American ice hockey player

Andrew Thomas Carroll (May 7, 1985 – January 22, 2018) was an American professional ice hockey player who most notably played in the American Hockey League (AHL).

==Playing career==
Before turning professional, while going undrafted Carroll attended the University of Minnesota Duluth where he played four seasons of college hockey with the NCAA Division I Minnesota–Duluth Bulldogs men's ice hockey team.

On July 18, 2013, Carroll returned to his original AHL club, signing a one-year contract with the Hartford Wolf Pack.

After a one-year hiatus, Carroll returned to professional hockey by signing a one-year ECHL contract with his former club, the Idaho Steelheads, on August 27, 2015.

==Death==
Chicago police responded to the outside lanes of Terminal 2 in Chicago's O'Hare Airport at 4:30 a.m. on Sunday, January 21, after receiving a call of a “person down”. It was reported Carroll had "trauma to his head." Camera recordings revealed that it appeared that Carroll had "jumped from the upper level roadway to the lower level roadway on his own accord." He was initially taken to Resurrection Hospital in critical condition.

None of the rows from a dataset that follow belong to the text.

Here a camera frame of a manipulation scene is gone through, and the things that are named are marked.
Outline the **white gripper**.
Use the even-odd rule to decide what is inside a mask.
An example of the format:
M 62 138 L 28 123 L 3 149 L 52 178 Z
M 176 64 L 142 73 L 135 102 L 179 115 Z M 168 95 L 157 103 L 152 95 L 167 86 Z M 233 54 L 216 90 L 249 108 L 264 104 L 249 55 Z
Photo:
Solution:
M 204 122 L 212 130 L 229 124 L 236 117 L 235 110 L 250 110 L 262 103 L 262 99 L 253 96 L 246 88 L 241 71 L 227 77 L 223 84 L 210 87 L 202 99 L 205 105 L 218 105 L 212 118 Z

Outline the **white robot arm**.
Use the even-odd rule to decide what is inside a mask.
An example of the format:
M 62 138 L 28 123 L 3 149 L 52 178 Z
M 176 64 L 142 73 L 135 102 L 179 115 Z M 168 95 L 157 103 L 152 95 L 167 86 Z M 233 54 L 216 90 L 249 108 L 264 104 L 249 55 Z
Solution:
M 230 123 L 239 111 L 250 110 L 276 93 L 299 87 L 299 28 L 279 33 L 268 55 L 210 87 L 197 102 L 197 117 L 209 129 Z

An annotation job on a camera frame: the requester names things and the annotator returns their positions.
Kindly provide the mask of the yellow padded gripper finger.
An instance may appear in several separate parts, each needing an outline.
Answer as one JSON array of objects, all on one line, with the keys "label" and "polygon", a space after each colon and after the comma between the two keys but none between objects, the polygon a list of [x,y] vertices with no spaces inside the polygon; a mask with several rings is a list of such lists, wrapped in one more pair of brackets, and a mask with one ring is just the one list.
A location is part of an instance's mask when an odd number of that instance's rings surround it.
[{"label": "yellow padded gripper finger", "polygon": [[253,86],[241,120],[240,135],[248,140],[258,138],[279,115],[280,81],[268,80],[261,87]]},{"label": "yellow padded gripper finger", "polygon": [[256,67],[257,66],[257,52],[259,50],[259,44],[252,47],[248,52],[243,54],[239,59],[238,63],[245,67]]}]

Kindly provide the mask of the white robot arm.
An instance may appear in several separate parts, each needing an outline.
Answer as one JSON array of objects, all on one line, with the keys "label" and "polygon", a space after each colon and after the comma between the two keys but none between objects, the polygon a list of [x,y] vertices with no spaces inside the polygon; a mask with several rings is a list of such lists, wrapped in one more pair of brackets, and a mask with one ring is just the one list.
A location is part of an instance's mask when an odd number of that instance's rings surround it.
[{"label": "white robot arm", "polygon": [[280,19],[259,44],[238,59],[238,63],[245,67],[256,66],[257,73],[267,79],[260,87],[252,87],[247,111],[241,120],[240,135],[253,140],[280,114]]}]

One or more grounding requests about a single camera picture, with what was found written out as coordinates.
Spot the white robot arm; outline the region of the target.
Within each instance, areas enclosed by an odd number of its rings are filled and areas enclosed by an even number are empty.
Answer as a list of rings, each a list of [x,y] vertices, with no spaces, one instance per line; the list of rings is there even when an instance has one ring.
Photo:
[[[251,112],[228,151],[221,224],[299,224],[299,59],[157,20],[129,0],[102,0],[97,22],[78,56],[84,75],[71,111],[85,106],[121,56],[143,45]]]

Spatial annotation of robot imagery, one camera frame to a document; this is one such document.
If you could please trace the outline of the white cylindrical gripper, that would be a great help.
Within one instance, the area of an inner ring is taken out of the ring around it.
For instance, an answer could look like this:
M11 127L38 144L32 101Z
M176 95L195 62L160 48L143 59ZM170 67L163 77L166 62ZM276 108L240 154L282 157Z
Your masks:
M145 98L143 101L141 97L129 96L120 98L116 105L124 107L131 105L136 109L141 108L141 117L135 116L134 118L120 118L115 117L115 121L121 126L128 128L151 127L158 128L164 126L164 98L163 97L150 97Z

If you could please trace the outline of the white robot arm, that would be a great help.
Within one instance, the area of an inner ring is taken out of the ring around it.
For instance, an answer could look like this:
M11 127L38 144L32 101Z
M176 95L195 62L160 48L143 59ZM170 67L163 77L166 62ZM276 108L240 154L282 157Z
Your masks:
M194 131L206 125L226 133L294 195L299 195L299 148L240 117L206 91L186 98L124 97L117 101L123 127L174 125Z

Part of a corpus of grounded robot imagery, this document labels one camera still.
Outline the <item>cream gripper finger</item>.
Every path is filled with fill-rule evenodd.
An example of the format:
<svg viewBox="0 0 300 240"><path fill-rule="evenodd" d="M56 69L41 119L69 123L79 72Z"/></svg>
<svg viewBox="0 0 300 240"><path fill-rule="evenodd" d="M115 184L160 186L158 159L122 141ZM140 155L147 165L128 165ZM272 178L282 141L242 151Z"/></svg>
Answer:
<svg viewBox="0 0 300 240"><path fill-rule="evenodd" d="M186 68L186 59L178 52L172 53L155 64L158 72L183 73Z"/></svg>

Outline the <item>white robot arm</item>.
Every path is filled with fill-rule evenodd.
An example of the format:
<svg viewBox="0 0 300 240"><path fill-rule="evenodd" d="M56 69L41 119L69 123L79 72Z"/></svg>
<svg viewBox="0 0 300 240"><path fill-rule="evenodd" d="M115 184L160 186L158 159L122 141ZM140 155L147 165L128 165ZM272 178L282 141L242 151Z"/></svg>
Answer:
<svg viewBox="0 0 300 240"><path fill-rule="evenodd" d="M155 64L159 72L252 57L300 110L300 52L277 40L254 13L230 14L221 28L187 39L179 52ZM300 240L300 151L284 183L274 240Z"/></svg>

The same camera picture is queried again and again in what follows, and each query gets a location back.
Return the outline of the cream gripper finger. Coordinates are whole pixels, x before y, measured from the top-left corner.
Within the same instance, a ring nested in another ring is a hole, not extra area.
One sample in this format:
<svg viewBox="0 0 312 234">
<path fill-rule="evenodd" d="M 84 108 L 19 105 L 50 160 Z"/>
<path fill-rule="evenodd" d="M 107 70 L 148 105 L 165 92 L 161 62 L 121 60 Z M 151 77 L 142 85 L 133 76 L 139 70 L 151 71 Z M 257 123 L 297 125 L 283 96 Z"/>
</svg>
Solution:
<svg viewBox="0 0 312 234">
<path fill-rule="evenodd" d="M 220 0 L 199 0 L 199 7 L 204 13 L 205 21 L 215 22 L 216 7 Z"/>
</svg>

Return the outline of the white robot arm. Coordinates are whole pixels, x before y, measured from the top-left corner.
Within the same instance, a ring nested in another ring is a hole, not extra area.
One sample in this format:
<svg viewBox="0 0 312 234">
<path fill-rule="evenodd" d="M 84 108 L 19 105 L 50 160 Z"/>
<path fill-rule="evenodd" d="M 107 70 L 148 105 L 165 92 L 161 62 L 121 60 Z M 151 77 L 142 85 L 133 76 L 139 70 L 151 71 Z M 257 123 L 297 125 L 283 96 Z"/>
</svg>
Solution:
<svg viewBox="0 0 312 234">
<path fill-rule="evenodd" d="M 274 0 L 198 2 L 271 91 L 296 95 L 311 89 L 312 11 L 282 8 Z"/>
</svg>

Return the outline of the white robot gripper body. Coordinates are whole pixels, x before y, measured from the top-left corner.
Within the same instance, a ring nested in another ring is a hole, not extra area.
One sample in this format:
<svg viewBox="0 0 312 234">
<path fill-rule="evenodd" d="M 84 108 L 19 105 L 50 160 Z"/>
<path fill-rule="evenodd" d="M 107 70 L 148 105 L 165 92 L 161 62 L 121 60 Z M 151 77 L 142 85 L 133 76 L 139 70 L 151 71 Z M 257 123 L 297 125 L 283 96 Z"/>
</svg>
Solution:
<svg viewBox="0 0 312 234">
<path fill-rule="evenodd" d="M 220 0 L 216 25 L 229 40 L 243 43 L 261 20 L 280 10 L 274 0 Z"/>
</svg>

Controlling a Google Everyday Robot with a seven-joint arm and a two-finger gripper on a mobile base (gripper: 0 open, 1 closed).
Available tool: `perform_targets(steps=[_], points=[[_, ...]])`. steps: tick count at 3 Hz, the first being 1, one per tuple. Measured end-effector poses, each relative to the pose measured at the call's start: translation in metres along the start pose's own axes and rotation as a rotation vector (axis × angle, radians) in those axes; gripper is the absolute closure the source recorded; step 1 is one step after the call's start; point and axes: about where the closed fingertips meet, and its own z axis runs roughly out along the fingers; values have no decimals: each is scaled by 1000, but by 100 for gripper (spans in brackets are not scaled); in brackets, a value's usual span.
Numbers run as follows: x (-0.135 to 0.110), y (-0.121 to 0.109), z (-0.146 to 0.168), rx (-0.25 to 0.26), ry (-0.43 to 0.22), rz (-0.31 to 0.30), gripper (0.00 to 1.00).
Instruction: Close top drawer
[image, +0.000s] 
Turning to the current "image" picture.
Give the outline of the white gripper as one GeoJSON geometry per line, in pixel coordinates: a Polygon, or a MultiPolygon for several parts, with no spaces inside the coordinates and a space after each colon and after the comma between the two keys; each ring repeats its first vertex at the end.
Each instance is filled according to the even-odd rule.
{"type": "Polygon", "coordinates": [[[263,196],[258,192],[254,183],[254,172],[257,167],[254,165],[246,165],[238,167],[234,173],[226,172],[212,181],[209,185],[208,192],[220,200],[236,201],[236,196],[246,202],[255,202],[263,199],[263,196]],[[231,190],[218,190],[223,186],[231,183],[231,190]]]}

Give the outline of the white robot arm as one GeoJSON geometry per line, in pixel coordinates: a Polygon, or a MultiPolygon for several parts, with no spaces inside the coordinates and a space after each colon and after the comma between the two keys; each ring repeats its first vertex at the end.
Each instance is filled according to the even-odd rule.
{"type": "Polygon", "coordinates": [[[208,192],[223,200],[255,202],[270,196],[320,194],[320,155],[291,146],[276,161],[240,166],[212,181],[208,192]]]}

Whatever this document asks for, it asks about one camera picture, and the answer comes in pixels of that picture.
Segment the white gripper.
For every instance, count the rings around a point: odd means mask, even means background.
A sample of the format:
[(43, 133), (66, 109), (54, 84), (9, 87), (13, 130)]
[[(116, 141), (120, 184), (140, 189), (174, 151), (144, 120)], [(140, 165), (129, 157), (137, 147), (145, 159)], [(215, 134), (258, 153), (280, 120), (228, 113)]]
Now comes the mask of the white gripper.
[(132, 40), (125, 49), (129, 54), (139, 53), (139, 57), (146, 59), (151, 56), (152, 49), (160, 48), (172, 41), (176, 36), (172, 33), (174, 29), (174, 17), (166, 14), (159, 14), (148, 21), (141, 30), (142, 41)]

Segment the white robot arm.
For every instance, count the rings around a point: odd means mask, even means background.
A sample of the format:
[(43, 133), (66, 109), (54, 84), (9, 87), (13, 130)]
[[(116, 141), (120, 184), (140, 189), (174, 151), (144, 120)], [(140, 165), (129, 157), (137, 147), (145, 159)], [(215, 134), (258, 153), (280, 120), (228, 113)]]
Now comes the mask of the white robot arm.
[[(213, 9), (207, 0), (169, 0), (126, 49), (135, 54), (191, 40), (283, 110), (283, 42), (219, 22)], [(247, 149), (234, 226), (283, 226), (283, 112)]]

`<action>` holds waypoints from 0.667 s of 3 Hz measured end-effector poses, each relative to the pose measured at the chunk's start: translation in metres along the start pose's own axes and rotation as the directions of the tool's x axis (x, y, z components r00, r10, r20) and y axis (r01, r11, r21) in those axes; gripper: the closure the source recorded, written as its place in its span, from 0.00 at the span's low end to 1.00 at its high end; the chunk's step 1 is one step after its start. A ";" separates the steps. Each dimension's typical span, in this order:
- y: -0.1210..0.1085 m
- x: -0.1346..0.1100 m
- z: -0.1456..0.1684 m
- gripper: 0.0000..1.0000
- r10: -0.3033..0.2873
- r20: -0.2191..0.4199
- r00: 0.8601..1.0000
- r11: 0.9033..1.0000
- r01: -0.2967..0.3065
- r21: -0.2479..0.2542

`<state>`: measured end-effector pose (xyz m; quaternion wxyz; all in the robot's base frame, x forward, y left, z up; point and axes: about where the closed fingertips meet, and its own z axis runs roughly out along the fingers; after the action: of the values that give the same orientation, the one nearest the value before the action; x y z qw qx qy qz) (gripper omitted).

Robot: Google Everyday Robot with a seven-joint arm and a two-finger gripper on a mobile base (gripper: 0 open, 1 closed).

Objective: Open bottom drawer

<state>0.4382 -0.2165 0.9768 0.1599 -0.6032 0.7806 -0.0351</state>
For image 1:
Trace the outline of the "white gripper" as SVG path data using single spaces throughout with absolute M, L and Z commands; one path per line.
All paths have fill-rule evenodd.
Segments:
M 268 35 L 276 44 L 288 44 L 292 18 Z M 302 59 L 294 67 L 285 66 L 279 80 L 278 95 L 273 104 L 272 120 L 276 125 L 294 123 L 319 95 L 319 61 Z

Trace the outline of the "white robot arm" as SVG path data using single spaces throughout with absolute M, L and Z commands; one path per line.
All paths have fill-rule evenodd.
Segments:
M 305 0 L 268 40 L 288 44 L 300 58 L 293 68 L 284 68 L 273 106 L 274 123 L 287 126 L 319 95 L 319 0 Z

On January 22, 2018, the University of Minnesota Duluth released a statement that Carroll had died at the age of 32. The Carroll family revealed in their statement that Carroll died as a result of a fall at Chicago's O'Hare Airport on January 22, 2018. The University of Minnesota Duluth men's hockey team announced that they would wear special "AC" commemorative stickers on their helmets for the remainder of the 2017–18 season. The medical examiner's office ruled the death a suicide. In April 2019, Carroll was later diagnosed with chronic traumatic encephalopathy by Boston University researchers.